At Me To You Box, we encourage parents to strike that right balance of connection and push for independence. It’s important that your teen know you care and provide opportunities for connection. It’s also important to provide that support and care from a distance that gives them space to carve out their own life. Giving gifts that mean something to them is the goal of our curation. We take to carefully curate boxes with meaningful gifts full of not junk, or filler items, but objects that are trending with their peers and they would find helpful or fun in their new college life.
We also want you, our paying clients, to have a great experience with our services and to that end, we offer these four tips for a successful transition from home to college:
1. Don’t Expect Smooth Sailing
Kids, even those old enough to head off to college, are still experiencing ups and downs emotionally. At the same time they are experiencing excitement about a new place, new freedoms and new people, the other side of the coin is anxiety about those same things. One day they might seem totally ready to dive into a new life and others they may seem to be regressing into early-teen behavior, which can make you worried that they aren't ready for this shift. We hear that expecting some pretty big undulations in this emotional state is helpful. It's also helpful to not react to a seemingly wild swing in perspective. Acknowledging the range of emotions as a normal part of leaving home for the first time is the best conversation starter. If they don’t take the bait about talking through those emotions at least they will know you consider it perfectly normal to be both excited and anxious at the same time.
2. Prepare to Not Prepare
Some parents, in an attempt to help their teen get ready for departure, focus almost exclusively on the impending future. It’s also important to remember that teens need a chance to really unwind and experience the joy of their freedom the last summer before they leave for college. They may choose to completely disconnect from friends who are not heading out to their same college of choice, but they still have a summer full of opportunities to connect with you, their family in a way they may never have before. It can be a bittersweet summer to know that in the end they will be gone and a new chapter of life begins, but try not to fixate too much on the future so you can fully enjoy being present for them as they might need you most now.
3. Get Clear about Money
College applications are in, choices have been made, living arrangements have been set, but your teen still may be wondering who is paying for their next Frappuccino. While this may seem like a very silly notion to a certifiably responsible parent, kids heading off to college may not have a totally clear idea about who is paying for what. Prepare your child with a great budget conversation to avoid negative feelings when they want to head out to buy the latest sports wear, new make up, or want to upgrade their phone. Making a simple chart and having a light hearted conversation about all the expenses they may face will help give the certainty in a new life where few things seem certain. Give them a list of what is clearly their responsibility, what you want to pay for and what is open for discussion. Every family’s list will be different, but clarity about money is a gift you give your new college student.
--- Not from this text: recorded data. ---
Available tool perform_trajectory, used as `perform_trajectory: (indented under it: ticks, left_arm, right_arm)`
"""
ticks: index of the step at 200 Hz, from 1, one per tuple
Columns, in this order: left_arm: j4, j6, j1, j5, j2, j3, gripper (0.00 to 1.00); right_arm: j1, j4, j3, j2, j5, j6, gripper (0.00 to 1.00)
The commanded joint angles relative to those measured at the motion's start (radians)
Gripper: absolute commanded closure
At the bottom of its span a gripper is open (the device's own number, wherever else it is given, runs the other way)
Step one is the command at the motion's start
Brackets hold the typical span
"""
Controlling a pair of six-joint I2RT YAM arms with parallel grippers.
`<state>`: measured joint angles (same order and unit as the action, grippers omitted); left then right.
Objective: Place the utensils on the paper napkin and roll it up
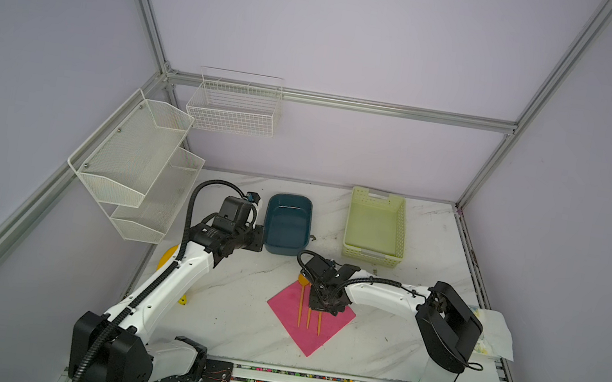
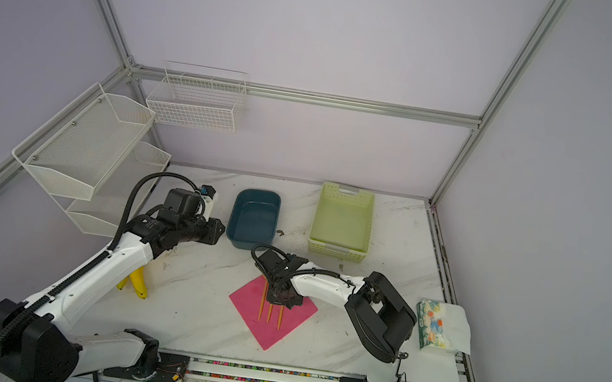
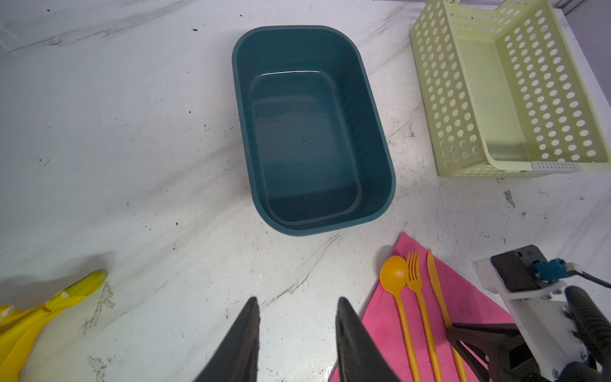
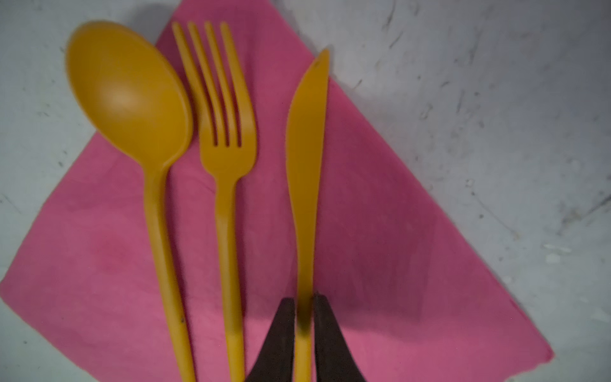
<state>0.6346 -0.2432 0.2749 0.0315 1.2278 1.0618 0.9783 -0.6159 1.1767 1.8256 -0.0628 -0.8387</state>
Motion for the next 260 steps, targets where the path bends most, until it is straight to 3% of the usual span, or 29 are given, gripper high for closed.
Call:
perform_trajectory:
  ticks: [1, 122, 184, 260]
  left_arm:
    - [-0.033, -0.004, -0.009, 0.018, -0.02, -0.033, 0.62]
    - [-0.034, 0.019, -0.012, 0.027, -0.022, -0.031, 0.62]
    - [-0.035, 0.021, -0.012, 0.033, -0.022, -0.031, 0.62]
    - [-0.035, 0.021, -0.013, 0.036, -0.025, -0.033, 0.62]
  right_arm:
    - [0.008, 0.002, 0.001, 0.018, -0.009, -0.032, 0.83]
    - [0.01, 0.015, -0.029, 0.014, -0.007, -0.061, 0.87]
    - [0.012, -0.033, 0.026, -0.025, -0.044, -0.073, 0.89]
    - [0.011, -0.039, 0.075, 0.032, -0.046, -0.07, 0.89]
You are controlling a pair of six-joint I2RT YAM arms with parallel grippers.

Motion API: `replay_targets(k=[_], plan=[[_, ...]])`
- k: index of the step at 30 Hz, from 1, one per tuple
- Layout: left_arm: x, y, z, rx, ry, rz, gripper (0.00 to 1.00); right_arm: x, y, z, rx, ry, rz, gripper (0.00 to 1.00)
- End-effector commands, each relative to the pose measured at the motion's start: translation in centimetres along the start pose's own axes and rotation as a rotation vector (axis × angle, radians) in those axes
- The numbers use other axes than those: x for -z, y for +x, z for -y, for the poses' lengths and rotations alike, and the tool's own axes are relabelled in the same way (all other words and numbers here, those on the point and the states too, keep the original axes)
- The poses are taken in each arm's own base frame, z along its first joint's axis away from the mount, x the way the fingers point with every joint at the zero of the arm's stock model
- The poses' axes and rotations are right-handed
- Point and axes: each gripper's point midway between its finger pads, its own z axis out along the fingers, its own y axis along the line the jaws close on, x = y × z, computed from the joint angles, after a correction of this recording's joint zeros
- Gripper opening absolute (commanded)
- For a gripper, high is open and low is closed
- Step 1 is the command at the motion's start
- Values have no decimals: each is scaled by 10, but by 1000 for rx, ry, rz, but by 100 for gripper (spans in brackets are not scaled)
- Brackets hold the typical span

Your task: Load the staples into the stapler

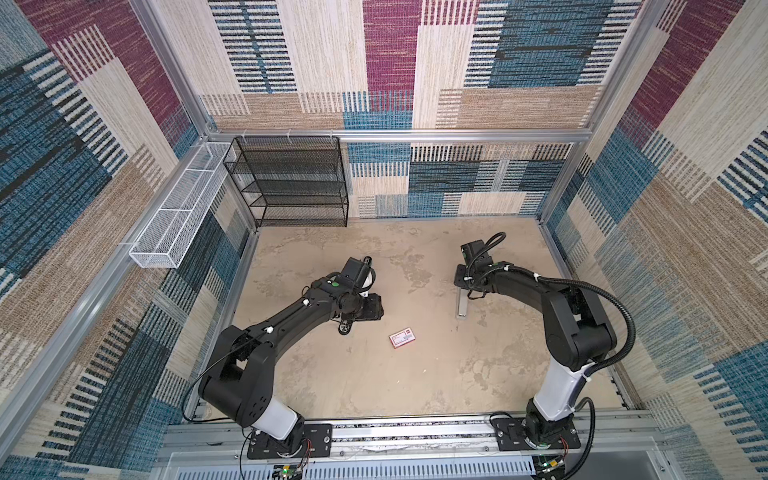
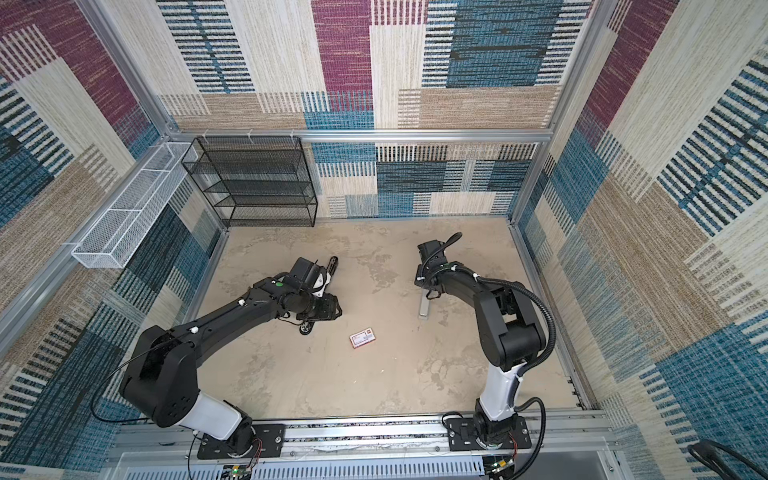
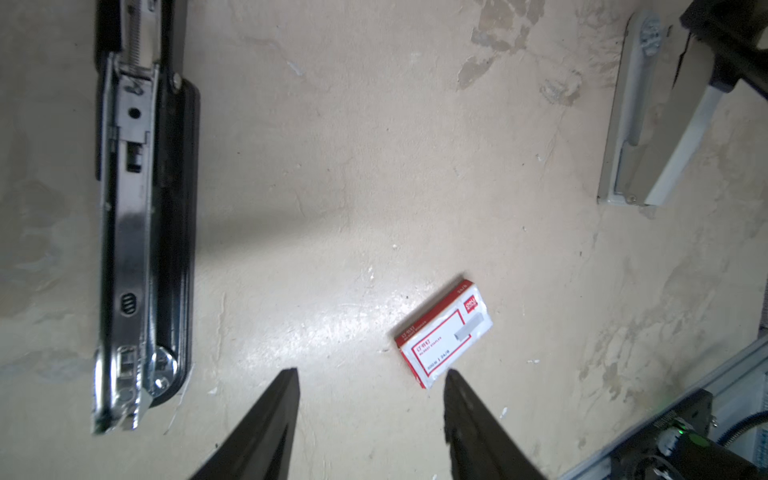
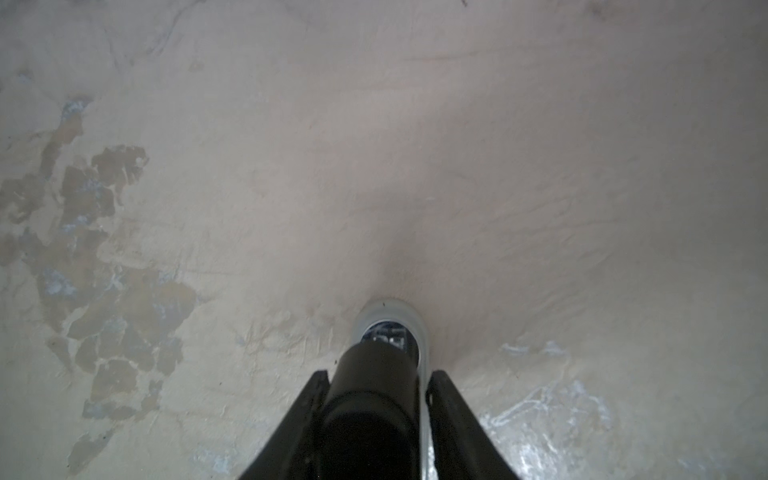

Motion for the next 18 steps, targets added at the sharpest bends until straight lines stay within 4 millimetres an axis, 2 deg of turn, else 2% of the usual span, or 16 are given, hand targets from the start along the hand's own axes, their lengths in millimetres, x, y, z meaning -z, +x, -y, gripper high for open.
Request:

4. Talk about Communication
Many parents have already navigated the crazy seas of texting and communication with their teen. But new expectations arise when that teen no longer comes home to the same home. Making it clear what kind of frequency you are expecting for communication is key to maintaining that balance between wanting to keep your college student safe and them feeling smothered by your vigilance. Keep in mind that kids at this age typically call a parent when things are not going well and typically call a friend with exciting news to share. Getting used to a new cadence for communication and connection will go a long way to creating a great experience for both child and parents.
Consider what is emerging for you as a parent from nostalgia to grief to pure excitement is also emerging for your teen heading to college. Acknowledging the many changes that are ahead is key to getting the opportunity to experience this transition with your new college student instead of finding yourself outside looking in. At Me to You Box, we look forward to helping your family find interesting and fun ways to stay connected and show you care. As a parent, know that no matter what you do, acting in kindness to any challenge your child is facing is a win.